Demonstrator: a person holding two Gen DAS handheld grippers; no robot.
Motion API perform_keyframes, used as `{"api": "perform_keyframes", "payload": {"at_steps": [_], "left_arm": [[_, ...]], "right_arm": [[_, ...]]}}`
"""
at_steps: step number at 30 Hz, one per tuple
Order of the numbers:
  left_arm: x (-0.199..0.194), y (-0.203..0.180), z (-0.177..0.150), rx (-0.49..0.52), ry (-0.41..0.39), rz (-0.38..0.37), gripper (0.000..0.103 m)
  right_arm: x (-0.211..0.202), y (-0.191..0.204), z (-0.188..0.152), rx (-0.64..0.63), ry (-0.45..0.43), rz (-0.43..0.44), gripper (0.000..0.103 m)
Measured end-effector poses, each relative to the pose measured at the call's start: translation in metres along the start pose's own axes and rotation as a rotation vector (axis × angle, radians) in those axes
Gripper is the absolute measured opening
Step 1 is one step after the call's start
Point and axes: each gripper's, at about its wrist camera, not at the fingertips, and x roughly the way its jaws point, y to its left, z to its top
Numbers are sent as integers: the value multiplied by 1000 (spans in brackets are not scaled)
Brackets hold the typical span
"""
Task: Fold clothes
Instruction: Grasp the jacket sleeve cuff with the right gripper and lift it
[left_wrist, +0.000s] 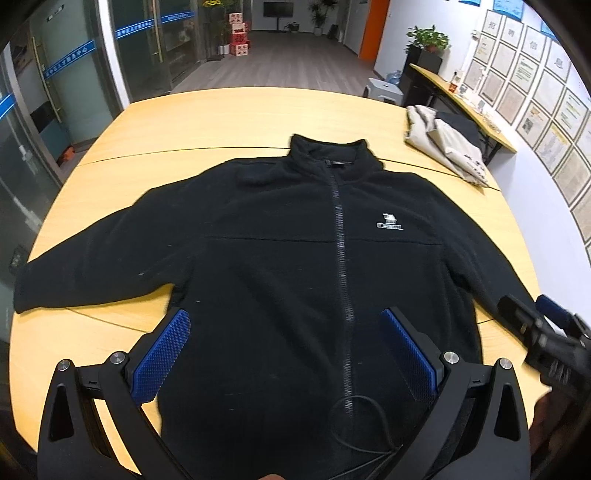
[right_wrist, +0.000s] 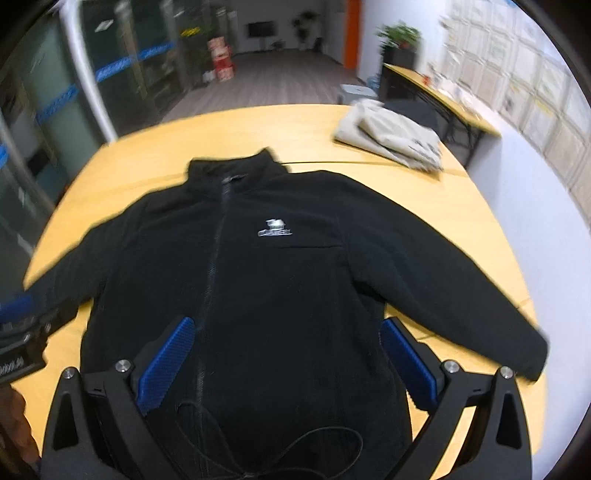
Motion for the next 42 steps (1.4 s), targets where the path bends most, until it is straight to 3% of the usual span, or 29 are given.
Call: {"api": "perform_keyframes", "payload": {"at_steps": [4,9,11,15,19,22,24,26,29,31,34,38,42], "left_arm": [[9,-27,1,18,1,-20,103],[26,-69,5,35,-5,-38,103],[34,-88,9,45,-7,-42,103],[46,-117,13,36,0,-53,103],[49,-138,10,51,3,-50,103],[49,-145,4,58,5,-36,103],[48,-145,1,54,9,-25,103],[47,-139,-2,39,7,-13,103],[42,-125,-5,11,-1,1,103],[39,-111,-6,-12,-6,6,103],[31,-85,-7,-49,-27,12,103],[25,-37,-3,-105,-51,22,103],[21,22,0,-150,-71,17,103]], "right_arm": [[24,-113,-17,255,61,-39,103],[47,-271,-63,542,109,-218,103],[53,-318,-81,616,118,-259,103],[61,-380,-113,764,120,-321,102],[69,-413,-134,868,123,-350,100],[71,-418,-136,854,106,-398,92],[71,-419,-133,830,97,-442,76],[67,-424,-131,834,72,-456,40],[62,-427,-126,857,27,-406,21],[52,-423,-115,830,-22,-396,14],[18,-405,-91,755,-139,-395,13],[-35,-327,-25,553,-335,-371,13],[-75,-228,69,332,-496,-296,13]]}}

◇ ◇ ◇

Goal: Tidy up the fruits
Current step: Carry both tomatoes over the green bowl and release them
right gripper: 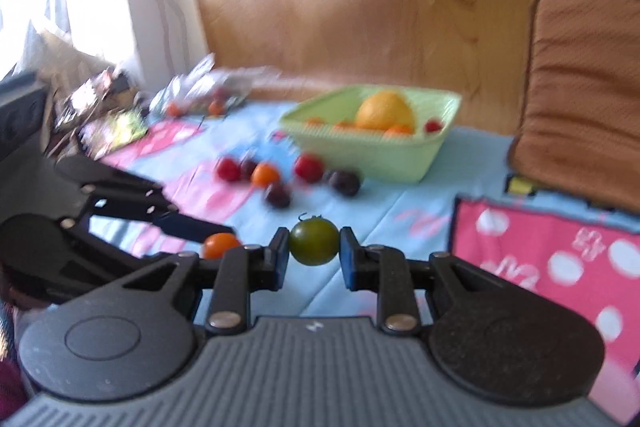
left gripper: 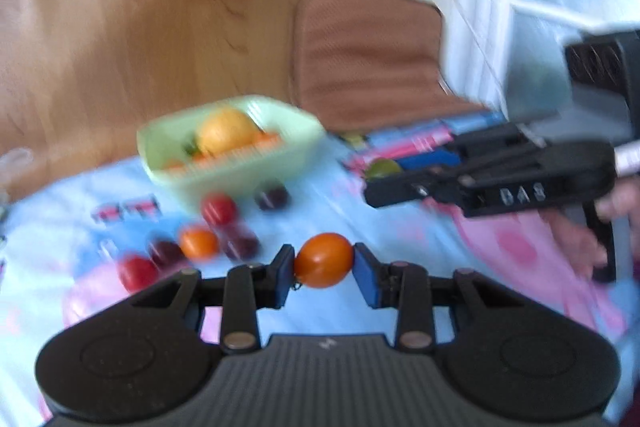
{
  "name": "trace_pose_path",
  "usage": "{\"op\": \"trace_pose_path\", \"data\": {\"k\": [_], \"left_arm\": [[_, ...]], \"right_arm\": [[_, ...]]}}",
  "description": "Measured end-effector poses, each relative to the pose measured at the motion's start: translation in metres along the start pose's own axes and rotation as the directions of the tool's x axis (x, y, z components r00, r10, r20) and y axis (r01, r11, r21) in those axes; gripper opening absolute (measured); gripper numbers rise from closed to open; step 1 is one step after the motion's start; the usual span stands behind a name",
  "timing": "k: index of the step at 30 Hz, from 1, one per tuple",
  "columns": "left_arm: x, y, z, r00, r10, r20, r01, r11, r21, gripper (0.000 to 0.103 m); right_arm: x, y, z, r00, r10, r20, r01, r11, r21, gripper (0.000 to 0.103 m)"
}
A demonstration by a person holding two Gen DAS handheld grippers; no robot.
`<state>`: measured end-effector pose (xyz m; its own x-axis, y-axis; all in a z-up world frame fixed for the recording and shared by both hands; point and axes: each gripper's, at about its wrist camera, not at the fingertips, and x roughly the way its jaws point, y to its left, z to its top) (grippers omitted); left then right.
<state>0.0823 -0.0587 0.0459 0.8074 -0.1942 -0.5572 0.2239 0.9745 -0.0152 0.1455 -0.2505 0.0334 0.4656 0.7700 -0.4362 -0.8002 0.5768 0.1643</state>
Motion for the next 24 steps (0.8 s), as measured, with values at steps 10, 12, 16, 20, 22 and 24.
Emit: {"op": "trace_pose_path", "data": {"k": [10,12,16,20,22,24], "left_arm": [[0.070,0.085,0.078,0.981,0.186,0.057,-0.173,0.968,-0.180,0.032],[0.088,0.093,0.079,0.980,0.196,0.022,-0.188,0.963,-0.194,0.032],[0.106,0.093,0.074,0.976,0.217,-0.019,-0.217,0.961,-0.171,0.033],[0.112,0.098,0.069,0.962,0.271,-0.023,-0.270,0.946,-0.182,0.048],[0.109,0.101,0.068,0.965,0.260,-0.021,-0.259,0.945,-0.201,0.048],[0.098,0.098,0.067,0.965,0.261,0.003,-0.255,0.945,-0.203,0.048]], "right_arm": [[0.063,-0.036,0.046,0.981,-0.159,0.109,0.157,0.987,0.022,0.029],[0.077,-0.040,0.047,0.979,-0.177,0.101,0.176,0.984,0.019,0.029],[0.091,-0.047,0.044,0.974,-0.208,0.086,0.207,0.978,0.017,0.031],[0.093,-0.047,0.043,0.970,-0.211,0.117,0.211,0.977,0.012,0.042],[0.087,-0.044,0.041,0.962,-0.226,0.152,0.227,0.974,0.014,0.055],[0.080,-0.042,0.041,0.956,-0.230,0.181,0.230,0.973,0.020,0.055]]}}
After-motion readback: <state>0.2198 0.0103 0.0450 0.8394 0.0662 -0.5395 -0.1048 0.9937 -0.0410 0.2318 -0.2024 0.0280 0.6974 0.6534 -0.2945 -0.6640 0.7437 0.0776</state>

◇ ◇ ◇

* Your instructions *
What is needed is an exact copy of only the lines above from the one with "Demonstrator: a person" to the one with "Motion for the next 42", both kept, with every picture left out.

* Result of the task *
Demonstrator: a person holding two Gen DAS handheld grippers; no robot.
Motion API perform_keyframes, used as `{"api": "perform_keyframes", "payload": {"at_steps": [_], "left_arm": [[_, ...]], "right_arm": [[_, ...]]}}`
"""
at_steps: step number at 30 Hz, one per tuple
Order of the numbers:
  left_arm: x (-0.199..0.194), y (-0.203..0.180), z (-0.177..0.150), rx (-0.49..0.52), ry (-0.41..0.39), rz (-0.38..0.37), gripper (0.000..0.103 m)
  right_arm: x (-0.211..0.202), y (-0.191..0.204), z (-0.188..0.152), rx (-0.64..0.63), ry (-0.45..0.43), rz (-0.43..0.44), gripper (0.000..0.103 m)
Measured end-effector poses, each relative to the pose measured at the call's start: translation in metres along the start pose's own axes and rotation as a rotation vector (axis × angle, radians) in those axes
Gripper is the absolute measured opening
Step 1 is one step after the call's start
Point and axes: each gripper's, at about its wrist camera, not at the fingertips, and x roughly the way its jaws point, y to its left, z to its top
Numbers are sent as integers: the value multiplied by 1000 (spans in brackets are not scaled)
Brackets hold the typical span
"""
Task: Fold clothes
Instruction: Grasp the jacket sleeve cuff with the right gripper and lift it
[left_wrist, +0.000s] 
[right_wrist, +0.000s] 
Motion for the next 42 steps (1.4 s), targets where the path bends most, until it is straight to 3% of the usual span, or 29 are given.

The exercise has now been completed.